G2 18V25 no output

I’m trying to drive a 12V DC motor with the G2 driver. Connected to the 3.3V output is a microprocessor sending PWM (calculated through PI control) back to the driver. I didn’t have any large capacitors on hand, so I’m only using 100uF.

I had the whole setup on the bench operating before I jammed it into a prototype of mine, after which I notice the fault pin is driven low, and all the pins appear to operate except for the output pins. I’m concerned it was my manhandling that led to my issue, but I’m not sure. I had gripped the board with pliers right between the output pins and I tugged on one of the pre-existing capacitors on the board while installing the board in a cramped spot. My soldering job also isn’t really anything to be proud of…

The weird thing is that my multimeter doesn’t see a short across the output pins, the board is getting full 12V input, and there’s no heat to speak of. Is the fault pin still activated because part of the board is dead? If the board is dead, what exactly killed it? I don’t want to repeat any errors.


Could you post close-up pictures of the soldering and components on the driver? Have you checked for continuity between your pull-up resistor on the fault pin and the pin itself on the board? What motor are you using?


Hi Claire!

Here are a few pics of the board. Because of the way the board is sitting in the prototype, it’s tricky to get a good shot of the full board. I’ve removed the leads connecting to the output pin. Even with these leads gone, the board still registers a fault.

I used a built-in resistor in the teensy LC microprocessor, so there’s no continuity to check- I only used pinMode(x, INPUT_PULLUP).
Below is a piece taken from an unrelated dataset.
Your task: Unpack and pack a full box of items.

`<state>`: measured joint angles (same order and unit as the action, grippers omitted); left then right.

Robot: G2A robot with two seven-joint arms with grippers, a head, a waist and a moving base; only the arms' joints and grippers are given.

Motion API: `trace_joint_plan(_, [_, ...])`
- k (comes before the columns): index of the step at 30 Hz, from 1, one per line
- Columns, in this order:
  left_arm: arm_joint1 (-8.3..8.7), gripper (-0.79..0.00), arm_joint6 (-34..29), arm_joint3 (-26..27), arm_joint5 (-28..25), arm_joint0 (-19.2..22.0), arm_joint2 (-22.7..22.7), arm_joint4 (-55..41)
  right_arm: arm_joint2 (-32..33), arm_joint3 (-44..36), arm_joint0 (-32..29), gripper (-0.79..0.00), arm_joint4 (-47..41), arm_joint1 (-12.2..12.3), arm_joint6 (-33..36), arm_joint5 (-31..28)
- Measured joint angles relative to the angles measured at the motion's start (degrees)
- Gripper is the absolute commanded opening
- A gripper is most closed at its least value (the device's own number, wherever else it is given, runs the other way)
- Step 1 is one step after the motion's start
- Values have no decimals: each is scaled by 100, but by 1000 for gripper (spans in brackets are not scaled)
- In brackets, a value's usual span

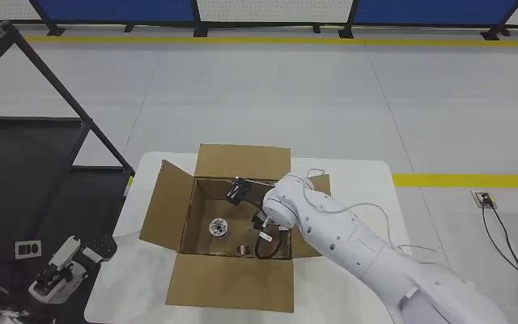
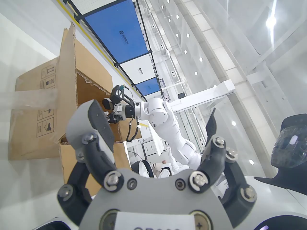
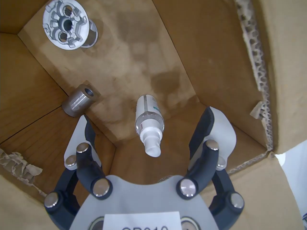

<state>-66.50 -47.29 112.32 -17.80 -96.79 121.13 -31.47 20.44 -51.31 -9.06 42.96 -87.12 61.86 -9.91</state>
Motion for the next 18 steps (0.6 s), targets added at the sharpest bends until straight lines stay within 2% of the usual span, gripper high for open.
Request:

The motor is a 12V, 20A max brushed DC motor from servocity with an encoder on the back. When hooked directly to 12V the motor spins. Like I said, the whole system was working on the bench before I tried to put it into the prototype.

Those solder joints are not the best, like you mentioned; how did you check to make sure that the board was actually getting 12V power? It looks like the driver is being mounted in a metal enclosure; did you take any precautions to make sure that none of the pins shorted against the case? Did the driver ever work after being transfered to your enclosure?


2 things make me think the driver is getting enough power- I read it with a multimeter (and it was ~12V) and the board is still sending 3.3V to the logic circuit.

The enclosure is actually PLA plastic, so I’d be surprised if that’s shorting anything. To prevent the enclosure from melting, the board is mounted via its mounting holes, and there’s a gap between the board and the enclosure.

The driver never worked once it was placed in the prototype. I redesigned the enclosure (to require less manhandling) and put in a new driver, and it’s working fine for now.

You are correct, if the low VIN fault was being triggered, the 3.3V output would be disabled. It is not clear to me what is damaged, but if your new unit is working, it seems very likely that the other is broken.